У нее из груди вырывается одобрительный звук.

— Я тоже, — говорит она, а затем проскальзывает обратно в свою квартиру.

Дэймон следует за мной, и как только он закрывает дверь, я обнимаю его за шею и притягиваю к себе для поцелуя, которого жаждала всю неделю.

— Она на тебя запала, если это не столь очевидно, как кажется.

— Должно быть, это какая-то странная запретная фантазия.

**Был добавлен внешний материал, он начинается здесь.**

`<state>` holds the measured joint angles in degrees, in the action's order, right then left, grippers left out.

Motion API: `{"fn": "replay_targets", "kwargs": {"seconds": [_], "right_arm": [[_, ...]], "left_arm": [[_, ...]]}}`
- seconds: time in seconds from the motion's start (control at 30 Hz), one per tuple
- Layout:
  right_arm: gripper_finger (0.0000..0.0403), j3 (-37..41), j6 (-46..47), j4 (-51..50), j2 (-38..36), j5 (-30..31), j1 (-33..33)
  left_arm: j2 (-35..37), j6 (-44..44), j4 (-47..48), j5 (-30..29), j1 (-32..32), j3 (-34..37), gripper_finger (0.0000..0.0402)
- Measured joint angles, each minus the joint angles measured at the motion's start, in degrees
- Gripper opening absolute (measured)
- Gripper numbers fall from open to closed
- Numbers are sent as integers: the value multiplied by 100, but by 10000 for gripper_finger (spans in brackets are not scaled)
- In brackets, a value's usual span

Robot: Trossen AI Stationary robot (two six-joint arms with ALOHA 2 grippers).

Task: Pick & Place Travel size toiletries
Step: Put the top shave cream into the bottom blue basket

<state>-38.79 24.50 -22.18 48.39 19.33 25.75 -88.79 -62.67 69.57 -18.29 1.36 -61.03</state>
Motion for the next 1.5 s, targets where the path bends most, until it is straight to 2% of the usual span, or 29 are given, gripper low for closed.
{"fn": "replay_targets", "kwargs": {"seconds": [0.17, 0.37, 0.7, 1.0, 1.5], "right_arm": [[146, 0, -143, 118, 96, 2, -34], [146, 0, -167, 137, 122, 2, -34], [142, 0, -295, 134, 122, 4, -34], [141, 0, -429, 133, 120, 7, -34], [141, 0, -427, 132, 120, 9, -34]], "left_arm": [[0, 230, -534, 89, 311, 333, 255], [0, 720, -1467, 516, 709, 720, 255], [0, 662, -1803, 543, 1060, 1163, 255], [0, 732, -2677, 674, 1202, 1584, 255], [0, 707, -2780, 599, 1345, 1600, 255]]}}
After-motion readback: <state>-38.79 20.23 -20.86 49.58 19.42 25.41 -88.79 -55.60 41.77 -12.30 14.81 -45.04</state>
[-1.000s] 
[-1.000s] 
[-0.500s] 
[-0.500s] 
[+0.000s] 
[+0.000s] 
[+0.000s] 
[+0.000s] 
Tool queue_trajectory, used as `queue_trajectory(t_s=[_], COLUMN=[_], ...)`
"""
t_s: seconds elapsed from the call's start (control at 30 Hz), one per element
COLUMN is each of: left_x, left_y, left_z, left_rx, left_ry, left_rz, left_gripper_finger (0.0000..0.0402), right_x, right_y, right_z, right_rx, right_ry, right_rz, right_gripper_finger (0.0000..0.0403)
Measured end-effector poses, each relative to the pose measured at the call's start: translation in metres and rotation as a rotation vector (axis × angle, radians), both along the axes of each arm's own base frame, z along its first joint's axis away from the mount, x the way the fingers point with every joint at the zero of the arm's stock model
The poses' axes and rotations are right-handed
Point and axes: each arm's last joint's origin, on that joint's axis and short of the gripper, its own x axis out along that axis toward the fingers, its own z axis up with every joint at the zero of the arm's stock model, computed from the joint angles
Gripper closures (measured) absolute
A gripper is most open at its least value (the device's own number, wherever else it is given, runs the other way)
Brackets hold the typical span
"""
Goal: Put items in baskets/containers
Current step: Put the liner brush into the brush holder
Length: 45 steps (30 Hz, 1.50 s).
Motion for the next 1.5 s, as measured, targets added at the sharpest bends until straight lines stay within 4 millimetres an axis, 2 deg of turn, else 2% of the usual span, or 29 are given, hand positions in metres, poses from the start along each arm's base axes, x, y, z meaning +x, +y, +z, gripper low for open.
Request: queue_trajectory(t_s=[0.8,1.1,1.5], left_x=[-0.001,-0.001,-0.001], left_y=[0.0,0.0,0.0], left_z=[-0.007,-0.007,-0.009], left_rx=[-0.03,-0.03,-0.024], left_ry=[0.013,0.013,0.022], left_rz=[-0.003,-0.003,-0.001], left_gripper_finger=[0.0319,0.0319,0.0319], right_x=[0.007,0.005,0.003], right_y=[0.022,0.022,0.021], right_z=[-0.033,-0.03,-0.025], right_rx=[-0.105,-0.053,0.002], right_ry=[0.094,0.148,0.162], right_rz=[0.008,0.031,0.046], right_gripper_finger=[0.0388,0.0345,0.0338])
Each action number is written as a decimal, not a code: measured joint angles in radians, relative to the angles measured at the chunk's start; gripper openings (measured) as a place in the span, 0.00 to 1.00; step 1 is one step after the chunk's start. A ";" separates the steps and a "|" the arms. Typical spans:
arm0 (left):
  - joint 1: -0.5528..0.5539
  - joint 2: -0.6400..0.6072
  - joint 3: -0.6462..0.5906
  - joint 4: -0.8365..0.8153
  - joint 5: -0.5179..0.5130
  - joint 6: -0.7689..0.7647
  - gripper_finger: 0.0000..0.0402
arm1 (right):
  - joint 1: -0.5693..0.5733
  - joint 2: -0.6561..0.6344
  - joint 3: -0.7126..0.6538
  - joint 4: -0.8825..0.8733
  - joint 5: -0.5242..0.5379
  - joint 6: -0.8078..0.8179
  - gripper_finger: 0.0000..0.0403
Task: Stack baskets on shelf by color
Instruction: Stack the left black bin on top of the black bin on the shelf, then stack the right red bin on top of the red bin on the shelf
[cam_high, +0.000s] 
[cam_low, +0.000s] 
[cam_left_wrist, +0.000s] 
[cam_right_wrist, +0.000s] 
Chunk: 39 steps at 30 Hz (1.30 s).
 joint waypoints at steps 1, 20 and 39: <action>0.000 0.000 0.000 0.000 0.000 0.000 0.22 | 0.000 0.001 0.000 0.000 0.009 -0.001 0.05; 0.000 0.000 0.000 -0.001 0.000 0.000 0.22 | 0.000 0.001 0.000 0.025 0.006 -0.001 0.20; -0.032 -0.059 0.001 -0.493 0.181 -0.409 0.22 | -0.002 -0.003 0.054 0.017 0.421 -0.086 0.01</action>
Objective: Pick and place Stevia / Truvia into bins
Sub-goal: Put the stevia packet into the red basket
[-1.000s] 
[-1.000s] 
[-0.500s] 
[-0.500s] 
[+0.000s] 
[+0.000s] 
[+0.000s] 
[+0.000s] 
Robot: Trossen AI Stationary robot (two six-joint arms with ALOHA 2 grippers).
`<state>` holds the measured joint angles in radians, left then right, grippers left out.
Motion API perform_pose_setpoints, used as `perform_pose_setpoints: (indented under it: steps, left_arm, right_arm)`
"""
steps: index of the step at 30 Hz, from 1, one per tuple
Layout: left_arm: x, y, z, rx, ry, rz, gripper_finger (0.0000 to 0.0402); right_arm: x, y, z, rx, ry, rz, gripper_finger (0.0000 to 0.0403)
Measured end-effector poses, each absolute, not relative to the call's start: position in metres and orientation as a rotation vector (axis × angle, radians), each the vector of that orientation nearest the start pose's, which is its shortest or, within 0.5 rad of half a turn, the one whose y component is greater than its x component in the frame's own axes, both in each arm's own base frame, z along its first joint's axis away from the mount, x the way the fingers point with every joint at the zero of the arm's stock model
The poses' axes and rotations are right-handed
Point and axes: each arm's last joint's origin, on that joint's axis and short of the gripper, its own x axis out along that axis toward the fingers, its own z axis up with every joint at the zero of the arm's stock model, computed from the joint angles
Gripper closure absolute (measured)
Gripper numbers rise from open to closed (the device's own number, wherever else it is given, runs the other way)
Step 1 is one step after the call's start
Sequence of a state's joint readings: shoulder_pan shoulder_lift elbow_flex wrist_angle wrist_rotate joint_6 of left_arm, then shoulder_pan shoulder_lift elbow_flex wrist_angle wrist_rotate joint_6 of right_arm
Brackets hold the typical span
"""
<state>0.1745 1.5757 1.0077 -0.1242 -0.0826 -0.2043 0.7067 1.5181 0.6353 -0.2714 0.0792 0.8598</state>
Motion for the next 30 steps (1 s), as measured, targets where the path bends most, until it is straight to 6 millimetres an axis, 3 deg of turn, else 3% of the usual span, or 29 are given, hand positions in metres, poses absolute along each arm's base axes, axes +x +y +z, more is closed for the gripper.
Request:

— Не такая уж странная. Ты горячий священник. Уверена, что половина прихожан ходит в церковь только, чтобы на тебя поглазеть.

— Наверняка, больше половины.

Меня переполняет смех — впервые за неделю у меня возникло желание улыбнуться.

— Если бы они знали, какой ты похотливый вне церкви, полагаю, твой приход стал бы вдвое больше.

— Ну, мне бы не хотелось, чтобы меня окружала толпа женщин, пытающихся залезть ко мне в штаны.

— А как насчет одной?

— Одной вполне достаточно.

Он нежно касается рукой моего лица, и я поднимаю взгляд к его суровым глазам. Всегда таким серьезным, таким озабоченным. Надо признать, что после стольких лет общения с жестоким ублюдком, я не сразу привыкла к нежным прикосновениям Дэймона.